Your instructions:
Start at the line below containing "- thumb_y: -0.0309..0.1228" and stop at the line containing "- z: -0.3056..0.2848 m". Repeat every line of that stretch exactly, and nothing outside it.

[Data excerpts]
══════════

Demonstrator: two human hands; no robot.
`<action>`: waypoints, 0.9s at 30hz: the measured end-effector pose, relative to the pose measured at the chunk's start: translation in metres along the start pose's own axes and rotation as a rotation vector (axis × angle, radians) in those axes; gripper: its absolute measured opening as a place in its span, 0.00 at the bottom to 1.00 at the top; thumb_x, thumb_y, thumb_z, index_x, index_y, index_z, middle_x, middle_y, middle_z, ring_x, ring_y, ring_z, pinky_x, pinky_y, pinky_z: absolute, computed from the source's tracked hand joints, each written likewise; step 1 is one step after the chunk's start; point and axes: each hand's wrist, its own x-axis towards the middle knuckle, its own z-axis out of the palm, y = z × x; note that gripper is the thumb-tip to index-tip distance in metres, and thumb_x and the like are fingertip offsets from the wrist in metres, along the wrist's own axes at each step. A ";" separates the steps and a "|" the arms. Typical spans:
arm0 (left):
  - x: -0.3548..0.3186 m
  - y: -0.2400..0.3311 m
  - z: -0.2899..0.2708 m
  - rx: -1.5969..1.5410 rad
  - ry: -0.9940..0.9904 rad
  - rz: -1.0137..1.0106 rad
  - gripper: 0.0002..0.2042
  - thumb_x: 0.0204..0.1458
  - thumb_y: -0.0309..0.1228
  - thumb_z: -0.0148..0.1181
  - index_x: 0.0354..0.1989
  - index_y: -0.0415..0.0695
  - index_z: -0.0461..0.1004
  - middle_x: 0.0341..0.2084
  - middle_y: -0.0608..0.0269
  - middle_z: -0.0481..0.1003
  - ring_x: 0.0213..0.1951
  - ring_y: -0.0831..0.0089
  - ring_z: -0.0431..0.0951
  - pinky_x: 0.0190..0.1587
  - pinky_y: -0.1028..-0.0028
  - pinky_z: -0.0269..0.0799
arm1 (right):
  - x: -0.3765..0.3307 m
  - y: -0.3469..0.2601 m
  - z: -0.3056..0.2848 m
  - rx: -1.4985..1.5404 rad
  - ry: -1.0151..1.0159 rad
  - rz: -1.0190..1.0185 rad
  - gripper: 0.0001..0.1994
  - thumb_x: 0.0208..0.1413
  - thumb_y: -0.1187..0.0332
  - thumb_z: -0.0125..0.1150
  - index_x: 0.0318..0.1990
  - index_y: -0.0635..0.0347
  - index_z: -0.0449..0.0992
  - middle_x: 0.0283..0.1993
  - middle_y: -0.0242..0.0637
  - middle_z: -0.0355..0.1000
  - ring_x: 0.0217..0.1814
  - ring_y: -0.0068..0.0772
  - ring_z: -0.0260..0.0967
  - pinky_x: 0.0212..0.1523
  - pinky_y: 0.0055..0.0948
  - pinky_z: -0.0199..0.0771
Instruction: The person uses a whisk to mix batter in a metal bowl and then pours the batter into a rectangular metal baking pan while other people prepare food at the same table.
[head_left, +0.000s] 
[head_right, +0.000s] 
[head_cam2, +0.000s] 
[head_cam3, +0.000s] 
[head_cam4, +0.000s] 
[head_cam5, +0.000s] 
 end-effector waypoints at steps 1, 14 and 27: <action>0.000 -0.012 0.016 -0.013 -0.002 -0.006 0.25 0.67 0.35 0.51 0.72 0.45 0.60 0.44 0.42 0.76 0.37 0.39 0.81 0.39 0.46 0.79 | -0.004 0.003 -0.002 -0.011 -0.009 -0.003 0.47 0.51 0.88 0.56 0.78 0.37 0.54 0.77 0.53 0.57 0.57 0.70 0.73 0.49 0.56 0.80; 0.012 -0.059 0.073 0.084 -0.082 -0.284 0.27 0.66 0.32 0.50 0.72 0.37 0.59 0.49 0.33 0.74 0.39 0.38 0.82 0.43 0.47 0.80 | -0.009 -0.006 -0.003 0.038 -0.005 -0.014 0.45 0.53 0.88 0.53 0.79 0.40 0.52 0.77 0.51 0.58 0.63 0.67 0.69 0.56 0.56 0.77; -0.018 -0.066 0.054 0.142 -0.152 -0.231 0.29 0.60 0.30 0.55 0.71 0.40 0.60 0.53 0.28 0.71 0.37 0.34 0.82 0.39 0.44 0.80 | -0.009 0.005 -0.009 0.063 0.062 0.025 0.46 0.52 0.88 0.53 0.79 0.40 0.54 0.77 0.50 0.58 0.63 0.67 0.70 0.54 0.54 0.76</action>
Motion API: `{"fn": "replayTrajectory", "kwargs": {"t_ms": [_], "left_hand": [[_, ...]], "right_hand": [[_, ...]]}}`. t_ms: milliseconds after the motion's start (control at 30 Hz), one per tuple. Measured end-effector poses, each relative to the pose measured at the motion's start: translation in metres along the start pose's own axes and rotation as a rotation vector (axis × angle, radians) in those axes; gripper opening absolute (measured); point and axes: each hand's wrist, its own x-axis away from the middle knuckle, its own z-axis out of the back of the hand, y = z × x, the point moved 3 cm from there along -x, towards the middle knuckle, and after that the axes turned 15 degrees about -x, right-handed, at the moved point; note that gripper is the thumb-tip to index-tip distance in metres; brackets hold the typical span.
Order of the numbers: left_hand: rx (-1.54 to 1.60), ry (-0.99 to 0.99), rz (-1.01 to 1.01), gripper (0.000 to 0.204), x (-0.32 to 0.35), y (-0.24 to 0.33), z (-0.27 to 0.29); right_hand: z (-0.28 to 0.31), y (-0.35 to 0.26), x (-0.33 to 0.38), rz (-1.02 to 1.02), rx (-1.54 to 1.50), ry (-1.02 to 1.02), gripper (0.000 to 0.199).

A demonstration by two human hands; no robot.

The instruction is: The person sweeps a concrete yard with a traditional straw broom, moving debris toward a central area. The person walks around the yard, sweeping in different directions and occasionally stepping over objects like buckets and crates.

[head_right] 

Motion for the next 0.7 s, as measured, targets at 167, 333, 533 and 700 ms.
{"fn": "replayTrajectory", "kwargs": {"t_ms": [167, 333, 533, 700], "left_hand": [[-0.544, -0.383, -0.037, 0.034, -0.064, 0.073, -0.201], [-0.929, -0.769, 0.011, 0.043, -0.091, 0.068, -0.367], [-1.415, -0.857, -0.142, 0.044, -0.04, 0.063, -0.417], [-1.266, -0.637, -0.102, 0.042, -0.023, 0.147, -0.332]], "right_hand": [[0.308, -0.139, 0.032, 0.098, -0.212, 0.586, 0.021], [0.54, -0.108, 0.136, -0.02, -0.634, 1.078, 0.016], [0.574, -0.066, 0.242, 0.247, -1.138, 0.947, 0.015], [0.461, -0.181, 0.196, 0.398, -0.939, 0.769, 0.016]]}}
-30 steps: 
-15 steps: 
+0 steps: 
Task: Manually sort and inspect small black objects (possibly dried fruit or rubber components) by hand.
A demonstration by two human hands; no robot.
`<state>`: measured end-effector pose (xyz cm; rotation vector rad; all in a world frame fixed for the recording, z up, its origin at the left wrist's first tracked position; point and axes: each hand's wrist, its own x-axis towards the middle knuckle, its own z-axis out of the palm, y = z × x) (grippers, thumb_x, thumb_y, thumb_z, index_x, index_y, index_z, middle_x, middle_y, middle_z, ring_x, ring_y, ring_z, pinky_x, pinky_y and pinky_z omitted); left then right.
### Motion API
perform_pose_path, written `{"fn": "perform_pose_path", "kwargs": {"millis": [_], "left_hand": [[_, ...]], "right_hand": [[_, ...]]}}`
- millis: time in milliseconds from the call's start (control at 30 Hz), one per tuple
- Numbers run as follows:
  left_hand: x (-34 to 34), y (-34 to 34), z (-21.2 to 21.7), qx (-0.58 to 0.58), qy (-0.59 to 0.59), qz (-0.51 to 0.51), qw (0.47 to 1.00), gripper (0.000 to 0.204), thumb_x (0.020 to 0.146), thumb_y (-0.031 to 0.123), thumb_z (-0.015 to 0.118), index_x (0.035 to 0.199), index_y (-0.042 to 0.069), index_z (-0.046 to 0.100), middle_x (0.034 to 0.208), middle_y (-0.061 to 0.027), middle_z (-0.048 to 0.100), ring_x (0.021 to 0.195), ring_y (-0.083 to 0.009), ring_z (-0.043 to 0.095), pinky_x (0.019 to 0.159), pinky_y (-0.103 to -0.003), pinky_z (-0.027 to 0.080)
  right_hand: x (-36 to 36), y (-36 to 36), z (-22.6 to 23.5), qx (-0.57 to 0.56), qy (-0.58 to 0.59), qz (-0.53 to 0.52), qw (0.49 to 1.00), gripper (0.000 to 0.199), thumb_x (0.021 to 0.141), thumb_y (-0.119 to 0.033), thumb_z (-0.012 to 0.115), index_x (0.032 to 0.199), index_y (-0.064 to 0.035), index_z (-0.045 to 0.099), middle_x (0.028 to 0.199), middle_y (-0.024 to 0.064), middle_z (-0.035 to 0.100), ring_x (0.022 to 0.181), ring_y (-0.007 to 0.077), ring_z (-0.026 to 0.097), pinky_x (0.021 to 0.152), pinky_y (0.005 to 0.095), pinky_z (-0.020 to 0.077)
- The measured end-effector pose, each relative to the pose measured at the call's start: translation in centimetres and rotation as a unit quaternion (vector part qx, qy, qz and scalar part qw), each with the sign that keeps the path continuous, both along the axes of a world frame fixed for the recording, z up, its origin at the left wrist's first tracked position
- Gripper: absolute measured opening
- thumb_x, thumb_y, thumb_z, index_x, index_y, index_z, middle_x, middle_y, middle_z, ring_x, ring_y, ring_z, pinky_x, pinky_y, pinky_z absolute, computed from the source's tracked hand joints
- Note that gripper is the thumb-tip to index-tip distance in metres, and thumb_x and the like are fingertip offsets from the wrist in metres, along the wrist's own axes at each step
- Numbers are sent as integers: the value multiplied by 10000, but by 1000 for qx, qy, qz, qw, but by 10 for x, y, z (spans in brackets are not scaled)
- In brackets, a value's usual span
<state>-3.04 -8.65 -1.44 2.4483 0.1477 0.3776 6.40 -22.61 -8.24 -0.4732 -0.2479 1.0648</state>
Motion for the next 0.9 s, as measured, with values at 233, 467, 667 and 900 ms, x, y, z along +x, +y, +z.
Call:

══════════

Response for this exercise:
  - thumb_y: -0.0309..0.1228
  - thumb_z: -0.0148..0.1181
  - index_x: 0.0354..0.1989
  - index_y: -0.0415..0.0695
  - index_z: -0.0461..0.1004
  - middle_x: 0.0341..0.2084
  - middle_y: -0.0608..0.0269
  - middle_z: -0.0481..0.1003
  - ring_x: 0.0213..0.1951
  - ring_y: -0.0831..0.0089
  - ring_z: -0.0431..0.0951
  - pinky_x: 0.0190..0.1587
  - pinky_y: -0.1028..-0.0028
  - pinky_z: -0.0269..0.0799
arm1 (right):
  - x: -0.3765..0.3307 m
  - y: -0.3469..0.2601 m
  - z: -0.3056..0.2848 m

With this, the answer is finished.